Nascono attorno a Tommasini, negli anni del Consiglio regionale, movimenti politici che prendono il nome di “Nuova solidarietà” e, successivamente, nel 1998, di “Libera la Libertà”.
Il 1998 è l’anno delle elezioni comunali. Mario è corteggiato da varie parti ma a tutti risponde la stessa cosa: non gli interessano le poltrone, vuole l’assicurazione che saranno realizzati i suoi progetti: in particolare Esperidi. Le garanzie non arrivano. Sarà questa la miccia che innescherà il grande “strappo” tra i Democratici di Sinistra e Mario, che decide a presentarsi in autonomia. Mancano poche settimane alle elezioni. Mancano i fondi. Non manca l’entusiasmo, soprattutto nei giovani. E dalle urne la lista Libera la Libertà esce terza sfiorando il 19 per cento. Alle elezioni del 2002 si ripresenterà con la stessa lista, sostenendo però il candidato del centro sinistra Albertina Soliani.

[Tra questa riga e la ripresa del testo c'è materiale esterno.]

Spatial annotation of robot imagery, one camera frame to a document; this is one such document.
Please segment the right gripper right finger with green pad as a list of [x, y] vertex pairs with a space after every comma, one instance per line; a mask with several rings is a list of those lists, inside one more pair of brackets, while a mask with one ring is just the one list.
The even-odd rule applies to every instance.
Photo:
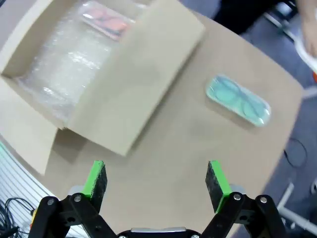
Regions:
[[206, 186], [215, 212], [202, 238], [225, 238], [234, 224], [243, 225], [251, 238], [286, 238], [287, 232], [273, 199], [255, 199], [233, 191], [218, 161], [209, 161]]

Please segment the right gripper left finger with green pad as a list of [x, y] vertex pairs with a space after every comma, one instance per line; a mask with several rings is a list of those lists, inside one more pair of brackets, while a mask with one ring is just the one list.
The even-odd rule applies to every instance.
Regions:
[[99, 215], [107, 186], [103, 161], [94, 161], [81, 192], [59, 200], [42, 198], [35, 213], [30, 238], [64, 238], [72, 226], [81, 225], [90, 238], [115, 238], [116, 233]]

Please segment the person's left hand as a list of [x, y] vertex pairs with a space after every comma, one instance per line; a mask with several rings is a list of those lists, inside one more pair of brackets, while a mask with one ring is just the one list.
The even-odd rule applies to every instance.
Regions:
[[301, 17], [302, 34], [306, 51], [313, 57], [317, 56], [317, 1], [297, 0]]

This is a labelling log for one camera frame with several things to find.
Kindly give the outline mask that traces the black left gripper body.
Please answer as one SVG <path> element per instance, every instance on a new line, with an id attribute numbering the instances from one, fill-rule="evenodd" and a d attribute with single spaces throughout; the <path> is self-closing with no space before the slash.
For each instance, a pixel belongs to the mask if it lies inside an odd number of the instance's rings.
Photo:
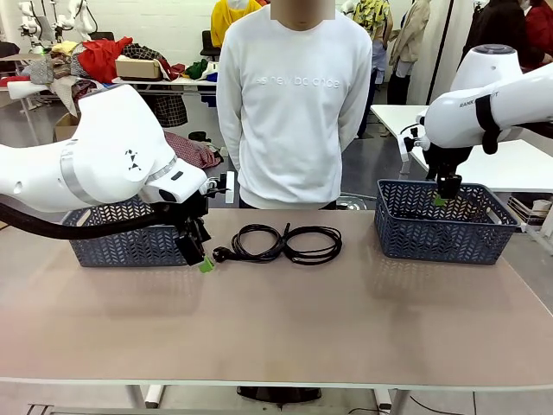
<path id="1" fill-rule="evenodd" d="M 208 213 L 208 197 L 195 192 L 182 203 L 167 203 L 162 208 L 163 220 L 176 228 L 181 237 L 210 239 L 203 217 Z"/>

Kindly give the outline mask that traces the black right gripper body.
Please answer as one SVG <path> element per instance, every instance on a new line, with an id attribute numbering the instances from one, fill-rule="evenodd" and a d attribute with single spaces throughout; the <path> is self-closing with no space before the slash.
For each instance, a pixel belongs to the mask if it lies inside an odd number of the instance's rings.
<path id="1" fill-rule="evenodd" d="M 457 167 L 470 156 L 472 147 L 441 148 L 434 144 L 424 151 L 424 160 L 429 167 L 427 180 L 438 180 L 456 174 Z"/>

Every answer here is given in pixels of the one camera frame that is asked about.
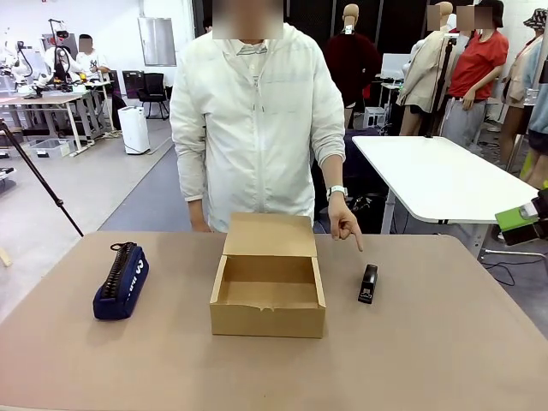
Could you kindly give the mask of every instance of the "brown box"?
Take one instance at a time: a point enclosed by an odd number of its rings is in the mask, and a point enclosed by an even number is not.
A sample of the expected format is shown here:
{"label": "brown box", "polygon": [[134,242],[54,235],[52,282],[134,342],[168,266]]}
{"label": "brown box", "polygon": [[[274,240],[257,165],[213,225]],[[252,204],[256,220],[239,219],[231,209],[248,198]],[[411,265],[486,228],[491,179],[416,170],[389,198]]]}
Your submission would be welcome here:
{"label": "brown box", "polygon": [[213,334],[321,338],[325,299],[310,218],[233,214],[210,309]]}

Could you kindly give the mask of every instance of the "white watch strap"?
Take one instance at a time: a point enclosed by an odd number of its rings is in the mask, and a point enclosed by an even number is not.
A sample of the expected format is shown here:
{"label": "white watch strap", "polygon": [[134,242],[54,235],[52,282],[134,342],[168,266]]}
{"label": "white watch strap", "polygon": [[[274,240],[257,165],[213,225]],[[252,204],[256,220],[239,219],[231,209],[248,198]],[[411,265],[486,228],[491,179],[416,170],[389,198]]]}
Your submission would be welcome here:
{"label": "white watch strap", "polygon": [[327,200],[329,201],[329,198],[333,193],[343,193],[344,198],[346,199],[348,197],[348,190],[343,186],[333,186],[327,191]]}

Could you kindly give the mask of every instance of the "pencil case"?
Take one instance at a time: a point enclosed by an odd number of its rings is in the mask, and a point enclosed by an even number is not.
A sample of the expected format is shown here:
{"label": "pencil case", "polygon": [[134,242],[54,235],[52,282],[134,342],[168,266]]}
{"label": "pencil case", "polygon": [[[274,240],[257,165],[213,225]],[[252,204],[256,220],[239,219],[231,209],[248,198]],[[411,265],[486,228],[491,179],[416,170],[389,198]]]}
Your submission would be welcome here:
{"label": "pencil case", "polygon": [[134,311],[148,275],[148,262],[143,249],[134,242],[113,244],[116,251],[109,276],[93,299],[96,319],[128,319]]}

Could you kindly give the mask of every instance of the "box flap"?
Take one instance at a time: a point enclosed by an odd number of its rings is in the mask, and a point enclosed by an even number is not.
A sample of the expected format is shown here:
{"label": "box flap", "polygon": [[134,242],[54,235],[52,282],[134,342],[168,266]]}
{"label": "box flap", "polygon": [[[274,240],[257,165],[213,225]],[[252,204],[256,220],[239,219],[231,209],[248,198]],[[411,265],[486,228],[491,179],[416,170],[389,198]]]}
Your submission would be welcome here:
{"label": "box flap", "polygon": [[316,257],[312,223],[309,217],[234,213],[223,254]]}

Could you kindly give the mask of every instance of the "office chair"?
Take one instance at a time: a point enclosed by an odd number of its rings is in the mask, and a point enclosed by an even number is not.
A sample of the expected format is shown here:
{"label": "office chair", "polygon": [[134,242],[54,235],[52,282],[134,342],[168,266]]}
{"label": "office chair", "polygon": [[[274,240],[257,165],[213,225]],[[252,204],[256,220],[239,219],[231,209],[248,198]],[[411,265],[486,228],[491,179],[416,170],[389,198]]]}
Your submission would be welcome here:
{"label": "office chair", "polygon": [[144,76],[145,88],[137,91],[139,95],[139,101],[142,103],[142,107],[145,103],[148,103],[148,117],[151,118],[152,103],[158,103],[160,108],[160,115],[162,120],[170,118],[170,111],[164,105],[164,101],[167,101],[167,96],[164,89],[164,75],[162,73],[145,73]]}

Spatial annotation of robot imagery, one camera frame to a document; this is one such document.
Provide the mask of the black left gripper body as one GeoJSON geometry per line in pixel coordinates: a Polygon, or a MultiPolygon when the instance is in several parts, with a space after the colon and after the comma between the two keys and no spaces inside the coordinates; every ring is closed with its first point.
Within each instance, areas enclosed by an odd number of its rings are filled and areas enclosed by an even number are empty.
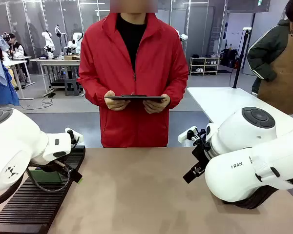
{"type": "Polygon", "coordinates": [[[64,171],[66,165],[58,160],[54,160],[46,165],[39,165],[39,164],[35,164],[33,162],[30,162],[29,167],[40,168],[45,172],[55,172],[55,171],[62,172],[62,171],[64,171]]]}

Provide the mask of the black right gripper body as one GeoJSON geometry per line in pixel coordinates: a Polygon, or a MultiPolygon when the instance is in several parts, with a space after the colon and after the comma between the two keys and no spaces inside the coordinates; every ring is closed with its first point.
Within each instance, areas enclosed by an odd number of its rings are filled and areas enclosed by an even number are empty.
{"type": "Polygon", "coordinates": [[[206,151],[206,147],[203,143],[197,143],[196,147],[192,151],[193,156],[197,159],[197,163],[194,165],[196,171],[204,171],[209,163],[209,157],[206,151]]]}

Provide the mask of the person's left hand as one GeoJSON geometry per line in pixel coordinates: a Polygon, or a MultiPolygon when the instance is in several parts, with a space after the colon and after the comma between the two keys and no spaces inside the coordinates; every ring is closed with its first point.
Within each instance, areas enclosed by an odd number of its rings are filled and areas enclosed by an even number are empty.
{"type": "Polygon", "coordinates": [[[161,97],[163,97],[163,99],[160,102],[155,102],[151,100],[143,101],[143,105],[147,113],[160,113],[169,105],[170,97],[167,94],[162,94],[161,97]]]}

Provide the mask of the person's right hand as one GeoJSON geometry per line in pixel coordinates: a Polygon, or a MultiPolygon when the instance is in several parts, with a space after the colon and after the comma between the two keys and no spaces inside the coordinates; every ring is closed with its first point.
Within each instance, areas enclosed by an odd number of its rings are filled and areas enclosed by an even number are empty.
{"type": "Polygon", "coordinates": [[[109,90],[106,92],[104,99],[108,109],[112,111],[122,111],[130,103],[130,100],[113,100],[111,97],[115,97],[115,93],[112,90],[109,90]]]}

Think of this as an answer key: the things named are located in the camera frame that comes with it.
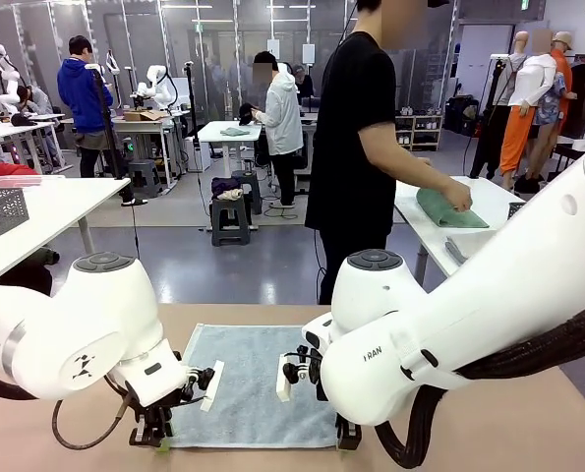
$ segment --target person in blue jacket
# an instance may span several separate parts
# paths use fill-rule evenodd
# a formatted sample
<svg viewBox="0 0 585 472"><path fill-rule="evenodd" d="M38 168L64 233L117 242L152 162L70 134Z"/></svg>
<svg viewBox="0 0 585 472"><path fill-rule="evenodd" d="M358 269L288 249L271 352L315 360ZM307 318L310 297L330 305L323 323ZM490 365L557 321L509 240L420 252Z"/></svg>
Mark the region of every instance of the person in blue jacket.
<svg viewBox="0 0 585 472"><path fill-rule="evenodd" d="M76 145L81 151L80 176L92 178L95 176L95 163L100 151L112 167L108 139L104 130L104 119L97 85L93 72L85 68L85 65L93 62L91 43L84 36L74 36L69 40L69 53L71 57L63 61L58 71L58 92L63 103L72 110L74 124L76 126ZM109 87L104 84L104 99L106 104L113 104L113 95ZM117 165L124 167L124 160L119 150L117 151ZM145 205L147 201L136 199L129 185L120 192L122 207L134 207Z"/></svg>

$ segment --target black logo
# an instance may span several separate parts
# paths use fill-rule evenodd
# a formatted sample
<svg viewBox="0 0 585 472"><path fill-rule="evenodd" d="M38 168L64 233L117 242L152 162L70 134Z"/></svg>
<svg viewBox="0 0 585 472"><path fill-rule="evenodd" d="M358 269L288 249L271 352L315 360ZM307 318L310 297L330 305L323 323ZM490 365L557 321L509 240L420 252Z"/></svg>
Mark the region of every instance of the black logo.
<svg viewBox="0 0 585 472"><path fill-rule="evenodd" d="M81 368L77 374L72 376L72 380L75 380L78 377L82 377L82 376L93 377L91 375L91 373L87 370L88 363L91 362L93 359L95 359L95 356L89 357L87 354L84 354L84 355L80 356L78 359L76 359L74 362L80 362Z"/></svg>
<svg viewBox="0 0 585 472"><path fill-rule="evenodd" d="M381 346L376 347L374 350L369 351L366 356L364 356L364 362L368 362L374 357L377 357L381 354Z"/></svg>

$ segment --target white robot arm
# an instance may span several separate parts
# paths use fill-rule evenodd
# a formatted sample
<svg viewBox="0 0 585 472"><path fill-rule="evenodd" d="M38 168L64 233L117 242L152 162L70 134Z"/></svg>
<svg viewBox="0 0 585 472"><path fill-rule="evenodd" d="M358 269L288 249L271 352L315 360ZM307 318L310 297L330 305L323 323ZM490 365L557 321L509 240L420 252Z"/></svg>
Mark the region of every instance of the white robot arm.
<svg viewBox="0 0 585 472"><path fill-rule="evenodd" d="M8 54L6 54L6 49L1 44L0 74L1 79L6 84L6 93L0 95L0 103L11 115L19 113L19 110L15 105L21 101L17 95L17 87L19 86L19 79L21 76L17 68L10 61Z"/></svg>
<svg viewBox="0 0 585 472"><path fill-rule="evenodd" d="M320 369L324 397L342 417L377 427L403 467L420 465L427 445L411 448L423 451L416 462L404 460L387 423L415 394L431 408L430 423L416 423L415 403L410 427L426 428L448 389L585 356L585 157L432 293L416 286L400 257L369 251L345 261L331 308L303 328L319 359L310 378ZM281 369L292 383L303 372L295 369ZM285 400L288 392L279 378L277 393Z"/></svg>
<svg viewBox="0 0 585 472"><path fill-rule="evenodd" d="M161 110L167 109L173 103L174 98L167 88L167 68L165 66L150 66L147 69L147 79L150 81L150 87L146 83L140 82L137 86L136 96L143 99L153 99Z"/></svg>
<svg viewBox="0 0 585 472"><path fill-rule="evenodd" d="M136 259L111 253L79 259L54 298L0 286L0 371L33 397L59 400L108 376L131 395L129 406L140 416L164 408L167 422L169 407L193 401L196 384L206 390L201 406L208 410L222 368L218 362L215 371L201 371L179 362ZM165 431L164 424L144 423L143 429Z"/></svg>

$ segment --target orange pants
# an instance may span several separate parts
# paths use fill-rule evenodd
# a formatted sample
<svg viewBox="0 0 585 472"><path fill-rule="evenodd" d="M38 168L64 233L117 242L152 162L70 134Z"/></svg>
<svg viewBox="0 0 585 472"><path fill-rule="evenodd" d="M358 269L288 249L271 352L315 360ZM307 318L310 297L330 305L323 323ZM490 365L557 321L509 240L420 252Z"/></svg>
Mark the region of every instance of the orange pants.
<svg viewBox="0 0 585 472"><path fill-rule="evenodd" d="M520 106L513 106L510 110L510 117L504 134L504 144L501 146L501 158L499 160L502 174L513 171L519 166L521 153L524 151L530 127L535 119L537 109L530 107L526 116L519 116Z"/></svg>

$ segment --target brown tabletop
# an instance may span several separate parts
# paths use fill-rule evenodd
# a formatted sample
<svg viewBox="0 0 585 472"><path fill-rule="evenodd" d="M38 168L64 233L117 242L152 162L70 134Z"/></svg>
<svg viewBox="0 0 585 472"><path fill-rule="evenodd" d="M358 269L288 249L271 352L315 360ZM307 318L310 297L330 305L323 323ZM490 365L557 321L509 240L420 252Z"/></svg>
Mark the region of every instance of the brown tabletop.
<svg viewBox="0 0 585 472"><path fill-rule="evenodd" d="M301 325L323 311L320 307L162 305L160 318L172 346L182 351L196 323ZM88 443L111 423L118 406L119 398L104 383L98 383L65 401L61 433L69 442ZM128 446L135 427L131 412L104 443L74 452L53 439L52 409L50 401L0 399L0 471L400 470L371 429L364 431L362 444L355 452L182 449L157 453ZM404 413L393 422L401 437L405 436L406 421ZM428 459L418 470L585 472L585 400L559 369L516 381L478 382L450 392L437 410Z"/></svg>

Le storie di Mario continuano. Le sue azioni per gli anziani, per gli handicappati, per i carcerati, per chiunque abbia bisogno. I suoi progetti nuovi e grandi. La sua gioiosa irruenza. In aprile, nel letto d’ospedale dove un male crudele l’ha confinato nella primavera del 2006, dice agli amici: “Bisogna ancora fare molte cose belle”. Riesce a cantare una vecchia canzone con un filo di quella voce che era stata bellissima. Una voce che si spegne la mattina del 18 aprile.